When searching the vehicle and finding stolen property from the break-and-enter, the police were physically threatened by the three occupants of the car, including references to tracking down where the officers lived, killing them and “f—ing your girlfriends”. The two officers were intimidated to the point of retreating to their police car and calling for urgent assistance. When police back-up arrived, the three occupants called their associates via their mobile phones, which incidentally is the Middle Eastern radio network used to communicate amongst gangs. Within minutes as many as twenty associates arrived as well as another forty or so from the street where they had been stopped. As further police cars arrived, the Middle Eastern males became even more aggressive, throwing punches at police, pushing police over onto the ground, threatening them with violence and damaging police vehicles.
When the duty officer arrived, he immediately ordered all police back into their vehicles and they retreated from the scene. The stolen property was not recovered. No offender was arrested for assaulting police or damaging police vehicles.
But the humiliation did not end there. The group of Middle Eastern males then drove to the police station, where they intimidated the station staff, damaged property and virtually held a suburban police station hostage. The police were powerless. The duty officer ordered police not to confront the offenders but to call for back-up from nearby stations. Eventually the offenders left of their own volition. No action was taken against them.

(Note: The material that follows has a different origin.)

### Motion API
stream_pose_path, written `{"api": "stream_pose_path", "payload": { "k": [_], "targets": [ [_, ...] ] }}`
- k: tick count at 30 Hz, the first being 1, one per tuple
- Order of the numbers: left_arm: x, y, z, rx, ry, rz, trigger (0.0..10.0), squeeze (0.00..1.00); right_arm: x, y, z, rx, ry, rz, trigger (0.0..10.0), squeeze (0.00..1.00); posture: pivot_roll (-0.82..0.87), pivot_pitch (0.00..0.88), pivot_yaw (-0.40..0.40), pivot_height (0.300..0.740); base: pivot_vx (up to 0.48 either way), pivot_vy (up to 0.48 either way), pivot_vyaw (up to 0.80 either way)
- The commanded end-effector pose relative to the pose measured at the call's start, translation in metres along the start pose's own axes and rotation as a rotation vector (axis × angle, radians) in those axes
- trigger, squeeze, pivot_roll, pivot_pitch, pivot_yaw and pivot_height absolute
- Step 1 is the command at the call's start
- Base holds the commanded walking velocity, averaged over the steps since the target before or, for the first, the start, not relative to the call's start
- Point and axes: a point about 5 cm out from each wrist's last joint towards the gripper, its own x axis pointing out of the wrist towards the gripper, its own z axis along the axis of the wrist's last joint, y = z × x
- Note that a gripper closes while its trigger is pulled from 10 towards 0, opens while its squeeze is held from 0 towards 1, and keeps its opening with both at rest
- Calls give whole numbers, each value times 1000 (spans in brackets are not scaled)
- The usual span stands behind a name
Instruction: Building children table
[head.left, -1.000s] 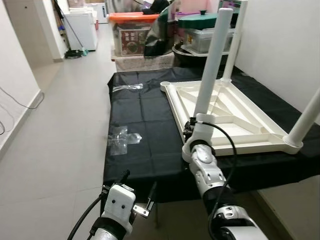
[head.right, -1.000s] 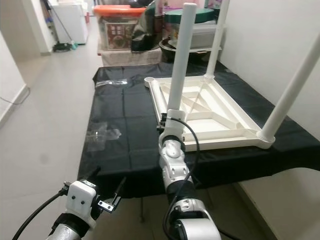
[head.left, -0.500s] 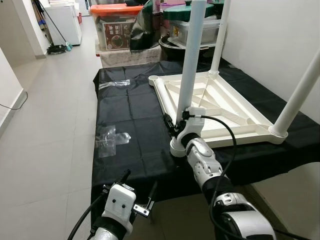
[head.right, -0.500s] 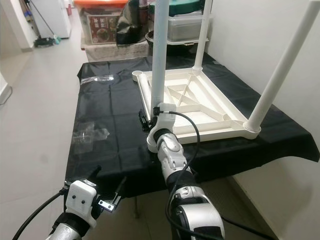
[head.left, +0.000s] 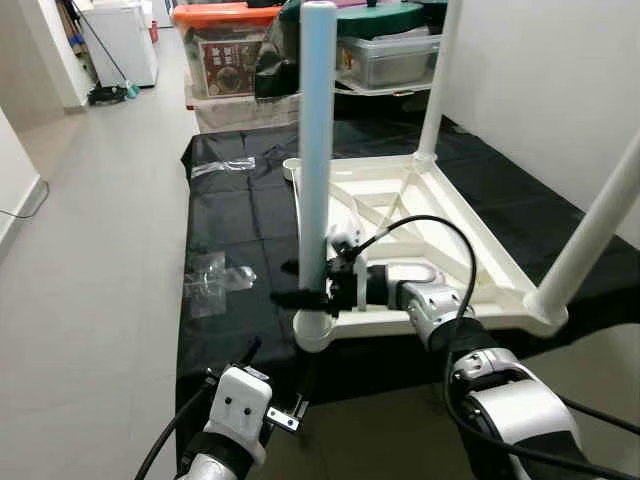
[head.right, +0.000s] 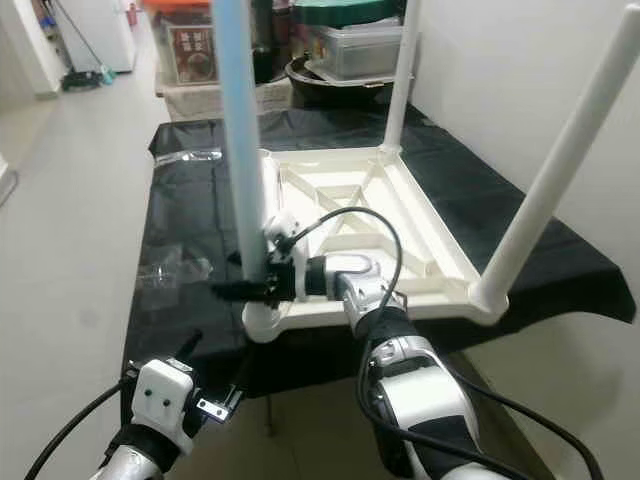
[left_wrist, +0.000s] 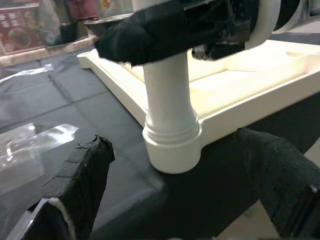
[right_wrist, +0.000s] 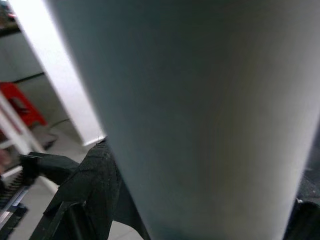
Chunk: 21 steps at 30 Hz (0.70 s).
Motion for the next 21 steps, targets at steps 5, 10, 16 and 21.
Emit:
{"api": "stream_pose_path", "payload": {
  "k": [5, 10, 16, 21],
  "targets": [
    [-2, -1, -5, 0, 25, 0, 10000, 0, 14, 6, 1, 29, -22, 60, 0, 0, 79, 0, -17, 740, 0, 0, 0],
    [-2, -1, -5, 0, 26, 0, 10000, 0, 14, 2, -1, -1, -12, -22, 0, 0, 79, 0, -17, 740, 0, 0, 0],
    [-3, -1, -6, -3, 30, -5, 10000, 0, -14, -31, -15, 12, -2, -734, 0, 0, 58, 0, -2, 740, 0, 0, 0],
    [-3, -1, -7, -3, 32, -10, 10000, 0, -59, -45, -35, 183, -50, -1347, 0, 0, 51, 0, 0, 740, 0, 0, 0]
  ]
}}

In the minds of the local population, the police were cowards and the message was, Lebs rule the streets. For a number of days, nothing was done to rectify this total breakdown of law and order. To the senior police in the area, it was more important to give the impression that local ethnic relations were never better. It was also important to [former Commissioner Of Police] Peter Ryan that no bad news stories appeared that may have given the impression that crime in any area was out of control. Had these hoodlums been arrested they would have filed IA complaints immediately via their Legal Aid lawyers and community leaders. To senior police, this was a cause for concern at the next Op Crime Review.
So the incident was covered up until a few local veteran detectives found out about it and decided to act. They went quietly to the addresses of the three main offenders early one morning and took them away with a minimum of fuss and charged them. Some order was restored, but not nearly enough.
By avoiding confrontations with these thugs, the police gave away the streets in many of these areas in south-western Sydney.
So if you're wondering why the Australian surfers who were fighting with the Lebanese on the beaches didn't simply call the police to lay charges, it was because there was no one home in the police station, and hadn't been for years.
The thing for police to do in riots is arrest the rioters, which leads to fewer riots; most riots are started by people who are usually committing crimes on an individual basis, and only accelerate when the police run away.
But if you're wondering why people "take the law into their own hands," look at what happens when they leave it up to the "authorities."
[Linguistic note: When Priest refers in his speech to Beaker Valley Heroin, that's a transcription error; this is roughly how an Australian copper pronounces Bekaa Valley Heroin.]